The Six Steps Towards Independence
In practical terms, this means being recognized by the UN as a legitimate party to the conflict and thus being assured a role in the ongoing negotiations to end it, after which they can then proceed according to the phased plan that the author suggested in his December 2017 policy proposal about how “South Yemen Will Regain Independence If It Follows These Six Steps“, beginning with an unofficial independence referendum and ending with becoming a crucial node along the New Silk Road. A “federal” transitional period of an undetermined length might be required beforehand, however, whereby the formerly independent countries of North and South Yemen consolidate their state institutions with assistance from the international community as they prepare for the formal restoration of their former sovereignty. The main problem, however, is that the Ansar Allah — despite previously favoring a “federal” solution as recently as last December — might not go along with it since they were advised by the Ayatollah earlier this week to “strongly resist” what he called the “plot” to divide Yemen and should instead endorse “a unified, coherent Yemen with sovereign integrity”.

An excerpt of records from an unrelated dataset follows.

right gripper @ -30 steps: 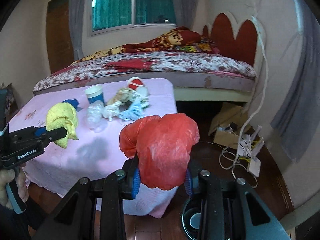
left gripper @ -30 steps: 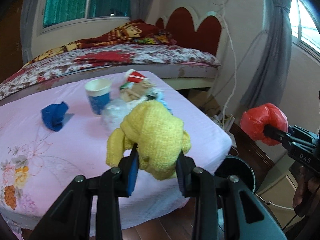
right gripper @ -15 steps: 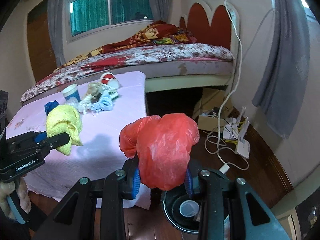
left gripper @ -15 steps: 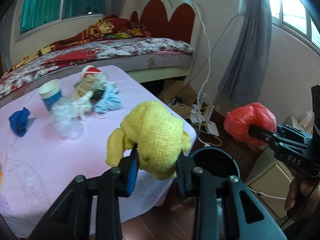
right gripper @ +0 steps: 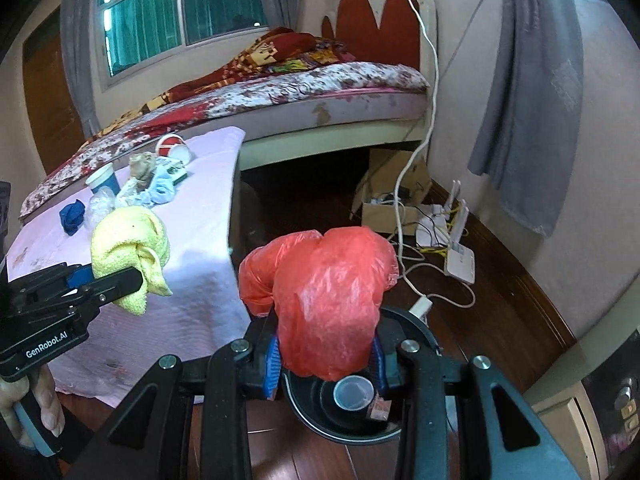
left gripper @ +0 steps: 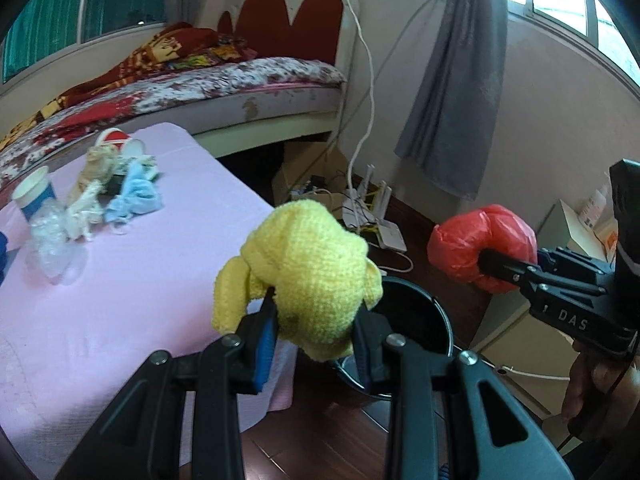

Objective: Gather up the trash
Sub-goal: 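Carry the red bag and yellow cloth over the bin and release both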

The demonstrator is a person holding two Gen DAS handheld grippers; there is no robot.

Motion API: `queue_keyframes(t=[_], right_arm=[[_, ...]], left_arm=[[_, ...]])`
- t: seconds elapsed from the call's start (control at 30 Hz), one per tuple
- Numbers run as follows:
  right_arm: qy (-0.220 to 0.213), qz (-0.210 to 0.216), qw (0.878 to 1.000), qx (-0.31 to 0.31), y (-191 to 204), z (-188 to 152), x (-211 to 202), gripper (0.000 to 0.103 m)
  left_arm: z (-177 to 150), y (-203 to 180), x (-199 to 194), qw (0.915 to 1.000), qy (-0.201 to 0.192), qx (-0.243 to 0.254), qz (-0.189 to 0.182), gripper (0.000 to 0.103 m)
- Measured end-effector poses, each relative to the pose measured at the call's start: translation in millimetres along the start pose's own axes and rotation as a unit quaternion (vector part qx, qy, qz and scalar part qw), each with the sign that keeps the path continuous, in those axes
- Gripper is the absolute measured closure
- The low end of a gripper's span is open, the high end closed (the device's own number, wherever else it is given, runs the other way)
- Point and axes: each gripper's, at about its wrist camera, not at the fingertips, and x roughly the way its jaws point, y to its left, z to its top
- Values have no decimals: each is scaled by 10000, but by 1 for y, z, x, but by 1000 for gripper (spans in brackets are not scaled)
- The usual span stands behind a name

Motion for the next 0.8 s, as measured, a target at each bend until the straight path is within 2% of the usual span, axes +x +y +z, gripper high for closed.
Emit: queue_keyframes(t=[0.27,0.53,0.8], right_arm=[[319,-171,9990,256,-34,-23,14,65],[699,-299,9960,461,-69,-54,30,65],[1110,-207,9928,404,-79,-71,60,65]], left_arm=[[-5,-27,28,9991,247,214,-275,69],[-17,-56,63,9950,656,435,-608,69],[-35,-67,108,9890,1191,482,-738,69]])
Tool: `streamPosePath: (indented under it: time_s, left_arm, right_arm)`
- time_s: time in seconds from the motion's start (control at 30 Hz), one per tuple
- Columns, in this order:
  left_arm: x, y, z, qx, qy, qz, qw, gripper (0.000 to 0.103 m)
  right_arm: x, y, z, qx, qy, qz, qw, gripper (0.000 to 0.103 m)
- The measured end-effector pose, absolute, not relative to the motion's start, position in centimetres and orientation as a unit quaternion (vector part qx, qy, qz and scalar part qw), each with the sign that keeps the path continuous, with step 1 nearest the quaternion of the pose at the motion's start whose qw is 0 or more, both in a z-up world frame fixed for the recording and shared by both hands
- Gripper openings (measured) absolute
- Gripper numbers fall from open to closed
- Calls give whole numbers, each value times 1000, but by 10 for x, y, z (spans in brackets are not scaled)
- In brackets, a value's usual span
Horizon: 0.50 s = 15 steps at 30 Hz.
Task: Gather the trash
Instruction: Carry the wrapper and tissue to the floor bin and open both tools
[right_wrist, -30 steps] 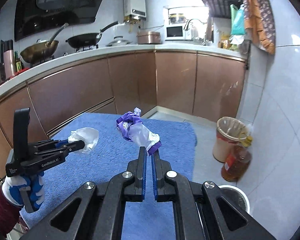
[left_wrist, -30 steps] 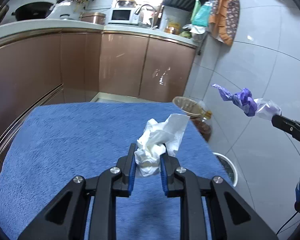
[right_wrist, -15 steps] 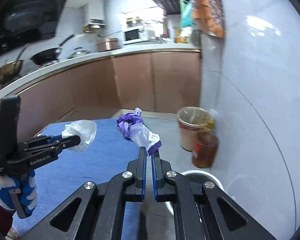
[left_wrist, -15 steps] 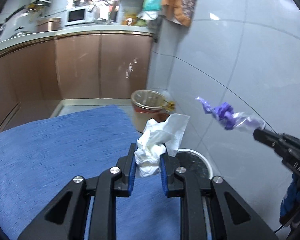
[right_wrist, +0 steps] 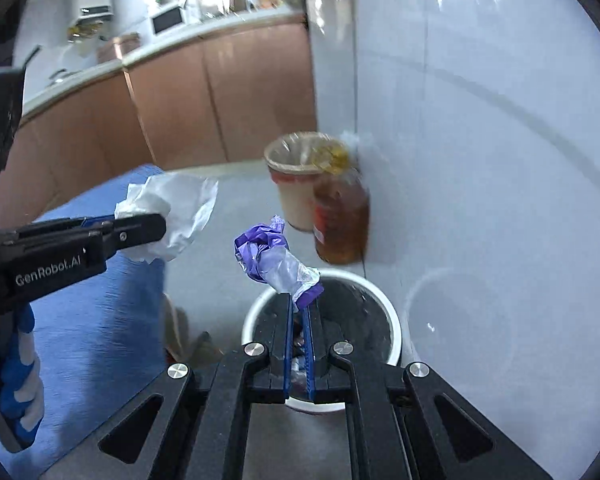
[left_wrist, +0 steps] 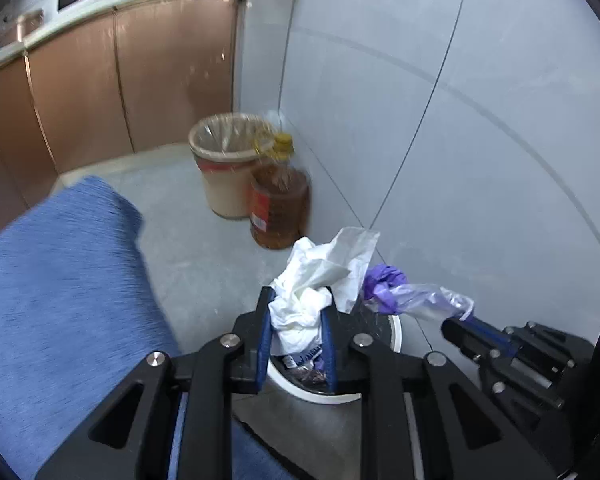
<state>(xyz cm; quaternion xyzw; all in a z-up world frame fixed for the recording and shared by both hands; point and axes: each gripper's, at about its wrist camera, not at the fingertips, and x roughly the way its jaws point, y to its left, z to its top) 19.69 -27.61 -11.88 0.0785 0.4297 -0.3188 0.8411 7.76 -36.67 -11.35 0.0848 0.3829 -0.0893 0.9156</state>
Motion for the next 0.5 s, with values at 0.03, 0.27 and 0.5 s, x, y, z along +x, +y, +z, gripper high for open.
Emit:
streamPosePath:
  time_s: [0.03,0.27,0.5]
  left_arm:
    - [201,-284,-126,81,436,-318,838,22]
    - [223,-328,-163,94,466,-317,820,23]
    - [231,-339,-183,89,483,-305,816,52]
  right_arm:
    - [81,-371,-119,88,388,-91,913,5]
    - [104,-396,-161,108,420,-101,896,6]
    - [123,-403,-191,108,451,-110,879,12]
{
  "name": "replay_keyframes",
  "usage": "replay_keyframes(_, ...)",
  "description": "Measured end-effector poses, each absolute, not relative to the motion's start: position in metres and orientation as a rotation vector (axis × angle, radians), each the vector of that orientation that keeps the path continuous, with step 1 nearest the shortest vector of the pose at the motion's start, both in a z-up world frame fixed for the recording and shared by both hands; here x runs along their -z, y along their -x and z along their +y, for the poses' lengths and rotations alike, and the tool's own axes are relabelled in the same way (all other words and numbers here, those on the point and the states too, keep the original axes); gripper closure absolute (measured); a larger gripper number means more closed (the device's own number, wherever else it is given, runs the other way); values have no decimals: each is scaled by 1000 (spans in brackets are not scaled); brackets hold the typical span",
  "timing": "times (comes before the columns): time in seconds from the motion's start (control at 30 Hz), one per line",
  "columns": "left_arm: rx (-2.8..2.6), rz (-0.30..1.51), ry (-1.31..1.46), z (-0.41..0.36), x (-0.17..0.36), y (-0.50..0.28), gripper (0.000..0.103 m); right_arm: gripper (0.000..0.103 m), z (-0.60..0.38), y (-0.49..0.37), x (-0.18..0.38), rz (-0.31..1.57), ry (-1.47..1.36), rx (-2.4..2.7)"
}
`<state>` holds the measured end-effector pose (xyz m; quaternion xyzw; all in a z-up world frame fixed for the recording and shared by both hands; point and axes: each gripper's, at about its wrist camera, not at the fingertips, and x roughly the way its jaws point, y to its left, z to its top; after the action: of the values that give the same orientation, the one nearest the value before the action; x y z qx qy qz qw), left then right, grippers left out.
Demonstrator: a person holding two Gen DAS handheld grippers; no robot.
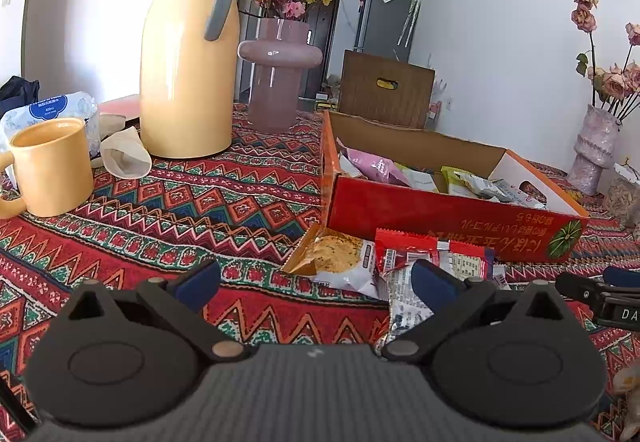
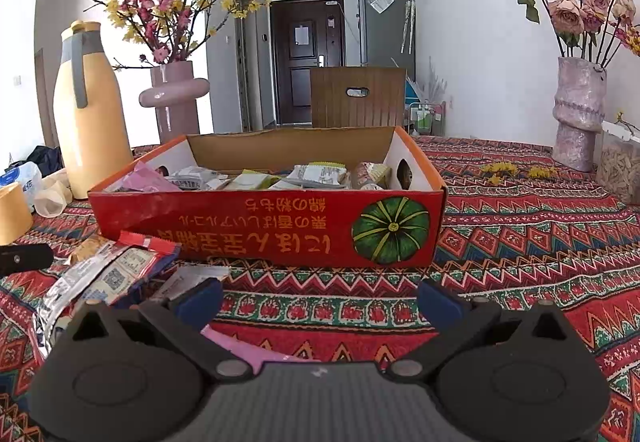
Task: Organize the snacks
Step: 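Grasp the pink packet on the table with the right tool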
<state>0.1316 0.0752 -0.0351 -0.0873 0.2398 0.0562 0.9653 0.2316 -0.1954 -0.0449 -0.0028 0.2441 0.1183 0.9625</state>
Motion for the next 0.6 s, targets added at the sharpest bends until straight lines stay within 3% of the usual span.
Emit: replay_keyframes(0.6, -105, 476, 222, 82, 35, -128, 0, 0, -176, -194, 39, 535, 34, -228)
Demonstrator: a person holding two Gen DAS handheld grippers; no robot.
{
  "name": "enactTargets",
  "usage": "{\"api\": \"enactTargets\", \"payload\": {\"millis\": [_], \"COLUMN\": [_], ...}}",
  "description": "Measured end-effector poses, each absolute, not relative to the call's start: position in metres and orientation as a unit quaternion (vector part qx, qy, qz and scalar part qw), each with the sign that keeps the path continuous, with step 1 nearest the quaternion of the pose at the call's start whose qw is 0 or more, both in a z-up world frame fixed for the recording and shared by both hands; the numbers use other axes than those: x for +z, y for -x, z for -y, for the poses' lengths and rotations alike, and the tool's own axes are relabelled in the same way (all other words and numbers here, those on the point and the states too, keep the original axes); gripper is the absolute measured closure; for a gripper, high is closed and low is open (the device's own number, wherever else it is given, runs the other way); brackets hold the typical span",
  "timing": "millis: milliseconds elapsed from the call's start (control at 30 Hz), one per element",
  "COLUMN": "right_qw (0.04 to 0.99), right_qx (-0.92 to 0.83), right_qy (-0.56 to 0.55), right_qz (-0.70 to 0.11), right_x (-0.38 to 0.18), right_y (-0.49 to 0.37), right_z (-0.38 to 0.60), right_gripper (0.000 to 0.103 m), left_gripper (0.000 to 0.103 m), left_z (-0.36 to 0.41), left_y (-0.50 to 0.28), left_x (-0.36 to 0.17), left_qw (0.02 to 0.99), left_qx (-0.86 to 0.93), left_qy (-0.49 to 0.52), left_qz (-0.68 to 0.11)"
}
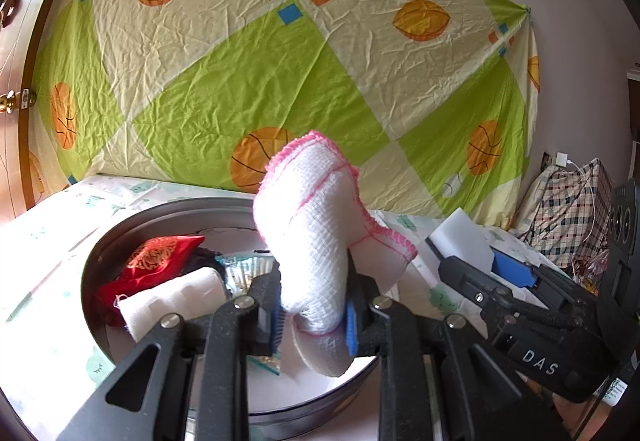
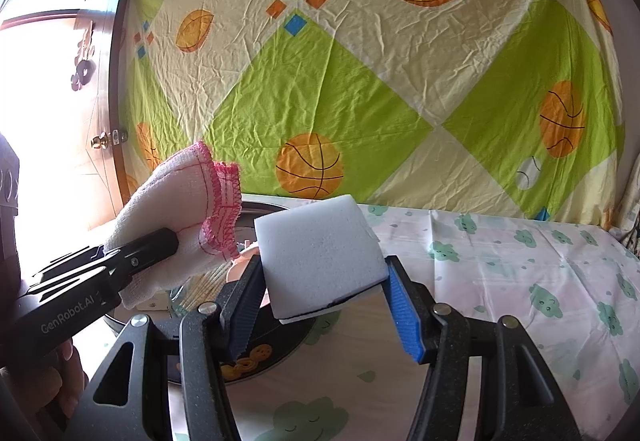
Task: Organize soft objects
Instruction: 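Carry the gauze cloth and white sponge over the tin with both tools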
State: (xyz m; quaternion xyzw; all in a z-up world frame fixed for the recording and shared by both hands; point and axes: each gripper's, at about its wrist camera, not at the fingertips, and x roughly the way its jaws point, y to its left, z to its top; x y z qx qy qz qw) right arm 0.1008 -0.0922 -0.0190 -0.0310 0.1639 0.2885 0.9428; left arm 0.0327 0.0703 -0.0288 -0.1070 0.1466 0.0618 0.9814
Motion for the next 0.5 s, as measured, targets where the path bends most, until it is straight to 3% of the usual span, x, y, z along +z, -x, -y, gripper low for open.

Saudi Arabia, the Ansar Allah, and Iran all share one goal in common and that’s to prevent the restoration of South Yemen’s statehood, but none of them are in a position to stop the seemingly inevitable and can only realistically slow it down if anything after all that just recently transpired. If all armed parties and their supporters abroad (both military and political) truly want to end the war, then the only pragmatic solution available is to recognize the STC as a legitimate party to the conflict and begin the process of “federalizing” the country into its two former constituent parts prior to officially “re-partitioning” it following referenda in each region. The strategic dynamics are such that South Yemen’s impending independence appears to be inevitable, especially if the UN incorporates them into the fledgling peace talks as an equal member. That still has yet to happen, however, and might not occur right away, so expectations should be tempered when talking about how long this entire process might take. Even so, the STC remains committed to using the interim period to consolidate its state institutions and prepare for the day when it finally declares outright independence.